• Task instructions: Would you output the entries below only from the line containing "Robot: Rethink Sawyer" through the line containing "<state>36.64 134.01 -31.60", exactly as they stand and with both ends included?

=== Section Start ===

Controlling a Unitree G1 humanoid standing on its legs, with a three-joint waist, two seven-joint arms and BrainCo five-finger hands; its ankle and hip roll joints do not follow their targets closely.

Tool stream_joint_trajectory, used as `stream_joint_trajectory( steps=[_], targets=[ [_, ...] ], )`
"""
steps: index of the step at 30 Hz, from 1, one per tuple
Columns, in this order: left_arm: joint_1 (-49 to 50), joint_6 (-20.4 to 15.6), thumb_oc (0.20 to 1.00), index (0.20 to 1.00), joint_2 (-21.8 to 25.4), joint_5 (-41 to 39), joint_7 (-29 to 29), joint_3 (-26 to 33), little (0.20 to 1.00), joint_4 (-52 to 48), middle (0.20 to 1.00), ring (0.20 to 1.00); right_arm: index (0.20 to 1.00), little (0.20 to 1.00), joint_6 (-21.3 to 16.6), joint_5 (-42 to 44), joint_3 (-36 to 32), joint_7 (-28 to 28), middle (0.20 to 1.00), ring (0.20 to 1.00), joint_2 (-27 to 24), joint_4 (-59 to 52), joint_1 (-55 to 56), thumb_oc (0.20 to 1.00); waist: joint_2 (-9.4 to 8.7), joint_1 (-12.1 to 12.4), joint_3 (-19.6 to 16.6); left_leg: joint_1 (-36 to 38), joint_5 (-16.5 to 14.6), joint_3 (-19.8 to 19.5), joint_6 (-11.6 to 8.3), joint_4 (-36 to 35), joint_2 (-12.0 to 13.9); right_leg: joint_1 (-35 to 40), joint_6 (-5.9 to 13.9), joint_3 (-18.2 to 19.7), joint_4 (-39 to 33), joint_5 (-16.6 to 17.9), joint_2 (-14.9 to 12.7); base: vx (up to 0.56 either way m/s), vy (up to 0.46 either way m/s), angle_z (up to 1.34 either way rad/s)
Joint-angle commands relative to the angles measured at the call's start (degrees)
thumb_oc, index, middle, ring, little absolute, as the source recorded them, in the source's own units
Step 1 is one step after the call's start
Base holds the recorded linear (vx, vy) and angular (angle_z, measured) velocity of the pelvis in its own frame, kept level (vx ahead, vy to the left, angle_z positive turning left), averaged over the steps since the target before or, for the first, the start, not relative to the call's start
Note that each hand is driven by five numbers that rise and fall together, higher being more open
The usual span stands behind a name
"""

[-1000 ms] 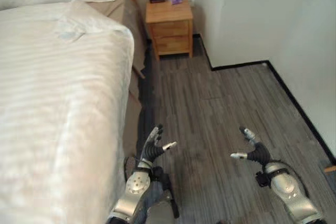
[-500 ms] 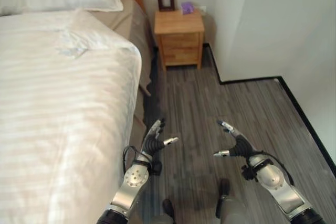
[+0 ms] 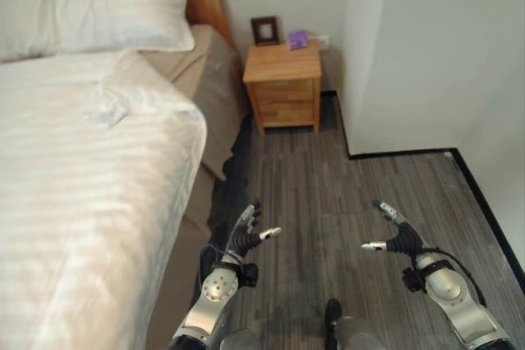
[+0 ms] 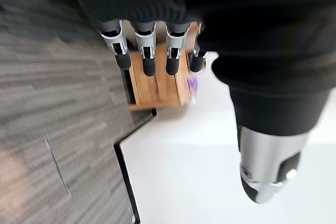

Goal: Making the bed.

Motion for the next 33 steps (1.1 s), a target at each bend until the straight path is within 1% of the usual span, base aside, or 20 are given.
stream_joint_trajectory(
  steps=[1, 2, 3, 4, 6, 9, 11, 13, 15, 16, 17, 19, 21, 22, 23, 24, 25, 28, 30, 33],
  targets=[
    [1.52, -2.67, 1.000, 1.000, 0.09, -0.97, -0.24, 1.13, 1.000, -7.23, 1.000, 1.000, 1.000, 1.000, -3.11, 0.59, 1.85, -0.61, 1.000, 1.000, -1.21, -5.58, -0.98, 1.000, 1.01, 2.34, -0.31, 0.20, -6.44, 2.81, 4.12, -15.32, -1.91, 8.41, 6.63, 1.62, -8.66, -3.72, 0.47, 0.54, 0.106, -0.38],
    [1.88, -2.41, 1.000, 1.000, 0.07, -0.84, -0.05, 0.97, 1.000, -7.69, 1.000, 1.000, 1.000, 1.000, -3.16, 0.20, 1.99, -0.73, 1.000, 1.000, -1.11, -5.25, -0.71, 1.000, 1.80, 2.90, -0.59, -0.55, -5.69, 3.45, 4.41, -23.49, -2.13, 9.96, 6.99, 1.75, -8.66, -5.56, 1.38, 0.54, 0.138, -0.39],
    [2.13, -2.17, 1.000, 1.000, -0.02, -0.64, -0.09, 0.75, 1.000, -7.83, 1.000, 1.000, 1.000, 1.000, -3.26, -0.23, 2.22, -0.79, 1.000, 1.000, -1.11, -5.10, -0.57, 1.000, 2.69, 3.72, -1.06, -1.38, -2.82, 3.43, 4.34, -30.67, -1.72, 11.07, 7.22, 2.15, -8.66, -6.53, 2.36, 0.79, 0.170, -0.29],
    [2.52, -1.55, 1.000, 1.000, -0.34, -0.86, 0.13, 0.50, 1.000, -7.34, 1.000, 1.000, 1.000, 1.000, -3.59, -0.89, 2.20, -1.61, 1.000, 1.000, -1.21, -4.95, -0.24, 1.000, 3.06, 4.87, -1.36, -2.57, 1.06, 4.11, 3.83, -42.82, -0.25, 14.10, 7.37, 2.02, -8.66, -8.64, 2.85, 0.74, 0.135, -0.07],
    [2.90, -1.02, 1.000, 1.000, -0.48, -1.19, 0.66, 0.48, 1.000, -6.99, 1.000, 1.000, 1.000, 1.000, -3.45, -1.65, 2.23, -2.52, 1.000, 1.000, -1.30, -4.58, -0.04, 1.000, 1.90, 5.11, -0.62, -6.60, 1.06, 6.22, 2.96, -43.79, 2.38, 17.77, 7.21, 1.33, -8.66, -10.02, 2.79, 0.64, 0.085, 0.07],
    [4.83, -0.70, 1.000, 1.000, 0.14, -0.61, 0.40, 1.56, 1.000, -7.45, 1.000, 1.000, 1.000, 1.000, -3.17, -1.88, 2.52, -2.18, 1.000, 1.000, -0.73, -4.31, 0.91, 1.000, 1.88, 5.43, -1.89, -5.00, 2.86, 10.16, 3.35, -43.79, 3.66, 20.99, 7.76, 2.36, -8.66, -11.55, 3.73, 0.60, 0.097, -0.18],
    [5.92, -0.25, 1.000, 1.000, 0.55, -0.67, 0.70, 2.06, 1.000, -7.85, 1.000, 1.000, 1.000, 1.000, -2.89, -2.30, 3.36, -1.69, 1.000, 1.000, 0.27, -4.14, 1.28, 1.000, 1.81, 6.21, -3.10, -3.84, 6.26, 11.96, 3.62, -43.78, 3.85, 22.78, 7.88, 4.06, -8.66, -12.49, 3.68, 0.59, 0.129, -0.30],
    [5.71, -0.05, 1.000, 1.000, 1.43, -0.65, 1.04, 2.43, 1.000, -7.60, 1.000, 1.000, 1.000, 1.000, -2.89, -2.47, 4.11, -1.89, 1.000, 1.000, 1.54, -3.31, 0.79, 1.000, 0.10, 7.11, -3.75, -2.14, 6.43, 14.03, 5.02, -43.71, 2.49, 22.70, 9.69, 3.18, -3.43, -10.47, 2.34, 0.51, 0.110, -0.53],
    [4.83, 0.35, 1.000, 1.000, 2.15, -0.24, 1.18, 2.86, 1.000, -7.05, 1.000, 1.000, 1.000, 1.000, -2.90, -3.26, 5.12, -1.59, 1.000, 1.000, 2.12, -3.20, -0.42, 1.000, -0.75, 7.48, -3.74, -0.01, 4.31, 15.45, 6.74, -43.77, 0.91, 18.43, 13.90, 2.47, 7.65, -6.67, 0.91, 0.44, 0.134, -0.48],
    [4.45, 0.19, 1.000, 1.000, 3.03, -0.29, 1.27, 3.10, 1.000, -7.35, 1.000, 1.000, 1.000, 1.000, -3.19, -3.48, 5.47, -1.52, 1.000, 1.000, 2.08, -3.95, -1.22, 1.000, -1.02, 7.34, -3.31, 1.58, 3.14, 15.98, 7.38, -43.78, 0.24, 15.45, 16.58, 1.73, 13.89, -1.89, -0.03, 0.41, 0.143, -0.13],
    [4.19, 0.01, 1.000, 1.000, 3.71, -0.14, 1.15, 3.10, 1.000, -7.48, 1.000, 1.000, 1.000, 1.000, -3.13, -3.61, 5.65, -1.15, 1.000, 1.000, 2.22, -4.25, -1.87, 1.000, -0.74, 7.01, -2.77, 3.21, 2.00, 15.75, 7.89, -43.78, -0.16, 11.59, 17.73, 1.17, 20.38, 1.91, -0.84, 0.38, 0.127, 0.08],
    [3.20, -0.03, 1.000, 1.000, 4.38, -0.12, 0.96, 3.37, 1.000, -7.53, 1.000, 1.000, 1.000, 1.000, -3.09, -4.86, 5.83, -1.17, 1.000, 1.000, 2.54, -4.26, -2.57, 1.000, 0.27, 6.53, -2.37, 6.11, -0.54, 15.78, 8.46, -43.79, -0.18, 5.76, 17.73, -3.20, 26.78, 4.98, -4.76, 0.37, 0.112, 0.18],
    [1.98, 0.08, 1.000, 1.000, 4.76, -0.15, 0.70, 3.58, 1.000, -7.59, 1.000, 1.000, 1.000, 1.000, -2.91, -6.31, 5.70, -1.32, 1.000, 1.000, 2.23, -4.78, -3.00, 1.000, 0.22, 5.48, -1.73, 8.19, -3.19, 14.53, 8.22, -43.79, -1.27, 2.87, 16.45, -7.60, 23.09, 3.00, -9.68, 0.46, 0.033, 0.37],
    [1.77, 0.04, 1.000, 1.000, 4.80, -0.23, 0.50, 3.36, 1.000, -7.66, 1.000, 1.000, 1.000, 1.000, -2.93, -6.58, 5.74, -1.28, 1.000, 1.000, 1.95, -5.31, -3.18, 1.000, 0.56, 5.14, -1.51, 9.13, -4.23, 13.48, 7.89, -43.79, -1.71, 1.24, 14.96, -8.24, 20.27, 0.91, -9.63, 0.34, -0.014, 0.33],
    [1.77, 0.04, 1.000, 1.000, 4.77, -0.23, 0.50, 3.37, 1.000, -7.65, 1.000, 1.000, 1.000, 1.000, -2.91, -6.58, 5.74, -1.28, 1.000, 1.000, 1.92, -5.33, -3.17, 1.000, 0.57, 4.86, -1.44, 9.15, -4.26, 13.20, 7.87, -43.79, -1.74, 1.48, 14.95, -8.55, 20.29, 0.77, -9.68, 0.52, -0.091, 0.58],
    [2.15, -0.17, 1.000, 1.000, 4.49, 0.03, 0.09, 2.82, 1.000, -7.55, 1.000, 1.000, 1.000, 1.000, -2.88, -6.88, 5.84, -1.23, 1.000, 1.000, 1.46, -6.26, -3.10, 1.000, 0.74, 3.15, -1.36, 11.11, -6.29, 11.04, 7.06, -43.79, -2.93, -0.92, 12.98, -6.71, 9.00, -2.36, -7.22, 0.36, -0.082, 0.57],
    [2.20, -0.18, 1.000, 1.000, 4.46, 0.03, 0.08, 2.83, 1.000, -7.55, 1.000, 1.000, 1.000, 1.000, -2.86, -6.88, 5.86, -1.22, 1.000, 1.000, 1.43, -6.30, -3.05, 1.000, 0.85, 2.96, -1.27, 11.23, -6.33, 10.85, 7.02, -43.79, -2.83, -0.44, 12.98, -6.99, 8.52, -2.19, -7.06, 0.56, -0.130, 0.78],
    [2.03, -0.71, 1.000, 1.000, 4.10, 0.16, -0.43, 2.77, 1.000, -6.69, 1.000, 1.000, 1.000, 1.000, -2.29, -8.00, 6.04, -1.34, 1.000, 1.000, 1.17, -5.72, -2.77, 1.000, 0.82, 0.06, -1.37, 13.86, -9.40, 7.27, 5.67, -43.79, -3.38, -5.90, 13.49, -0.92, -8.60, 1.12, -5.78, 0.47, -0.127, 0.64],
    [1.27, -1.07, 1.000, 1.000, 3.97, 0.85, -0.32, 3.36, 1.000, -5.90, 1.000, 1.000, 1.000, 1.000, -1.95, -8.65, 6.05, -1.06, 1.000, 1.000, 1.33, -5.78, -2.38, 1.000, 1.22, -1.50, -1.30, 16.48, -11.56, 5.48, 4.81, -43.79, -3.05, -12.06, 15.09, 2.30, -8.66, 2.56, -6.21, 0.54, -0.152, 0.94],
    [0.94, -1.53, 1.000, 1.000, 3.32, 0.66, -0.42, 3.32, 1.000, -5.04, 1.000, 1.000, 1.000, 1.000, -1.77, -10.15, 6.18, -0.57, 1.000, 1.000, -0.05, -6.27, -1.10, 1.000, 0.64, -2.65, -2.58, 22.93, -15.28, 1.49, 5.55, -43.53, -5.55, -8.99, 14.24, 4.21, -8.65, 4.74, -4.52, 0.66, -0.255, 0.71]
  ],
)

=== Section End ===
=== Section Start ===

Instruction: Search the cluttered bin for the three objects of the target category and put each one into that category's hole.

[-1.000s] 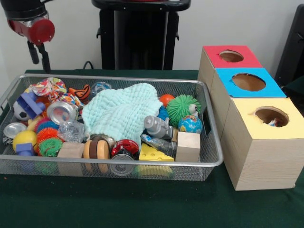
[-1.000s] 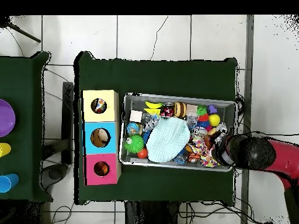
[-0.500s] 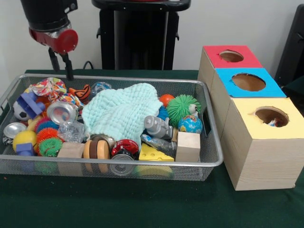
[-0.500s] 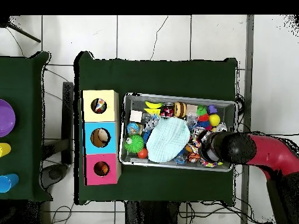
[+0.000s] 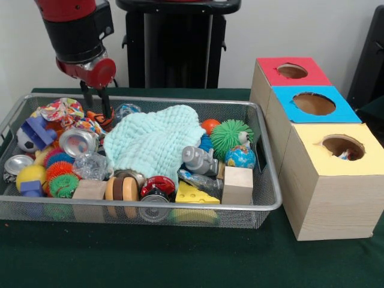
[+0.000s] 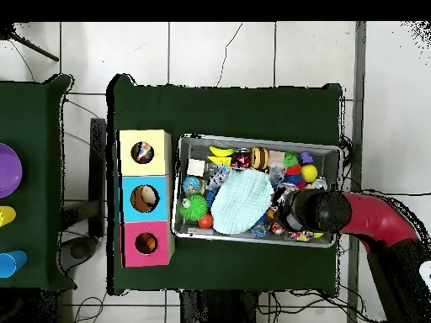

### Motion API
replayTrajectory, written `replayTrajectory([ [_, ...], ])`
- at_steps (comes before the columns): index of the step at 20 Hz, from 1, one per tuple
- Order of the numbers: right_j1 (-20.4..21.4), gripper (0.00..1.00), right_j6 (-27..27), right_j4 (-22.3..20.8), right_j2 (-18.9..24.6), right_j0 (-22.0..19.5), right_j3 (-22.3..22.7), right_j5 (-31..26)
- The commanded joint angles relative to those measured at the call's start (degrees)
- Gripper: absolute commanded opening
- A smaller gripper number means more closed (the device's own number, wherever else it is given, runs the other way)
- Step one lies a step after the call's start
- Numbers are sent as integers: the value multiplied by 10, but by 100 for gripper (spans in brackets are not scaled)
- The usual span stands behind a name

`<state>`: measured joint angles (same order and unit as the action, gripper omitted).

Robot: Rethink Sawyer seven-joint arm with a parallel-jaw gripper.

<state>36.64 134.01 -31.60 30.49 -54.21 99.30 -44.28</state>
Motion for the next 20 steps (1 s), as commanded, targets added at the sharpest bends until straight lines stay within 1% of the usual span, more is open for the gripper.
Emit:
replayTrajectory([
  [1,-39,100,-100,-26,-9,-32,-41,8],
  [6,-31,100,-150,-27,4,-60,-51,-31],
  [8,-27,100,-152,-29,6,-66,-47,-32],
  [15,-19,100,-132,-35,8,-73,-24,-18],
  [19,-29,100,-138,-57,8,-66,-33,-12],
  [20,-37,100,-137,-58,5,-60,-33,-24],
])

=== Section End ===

• Solution:
Robot: Rethink Sawyer seven-joint arm with a parallel-jaw gripper.

<state>36.64 134.01 -31.60 30.49 -54.21 99.30 -44.28</state>

There is nothing more to add to this answer.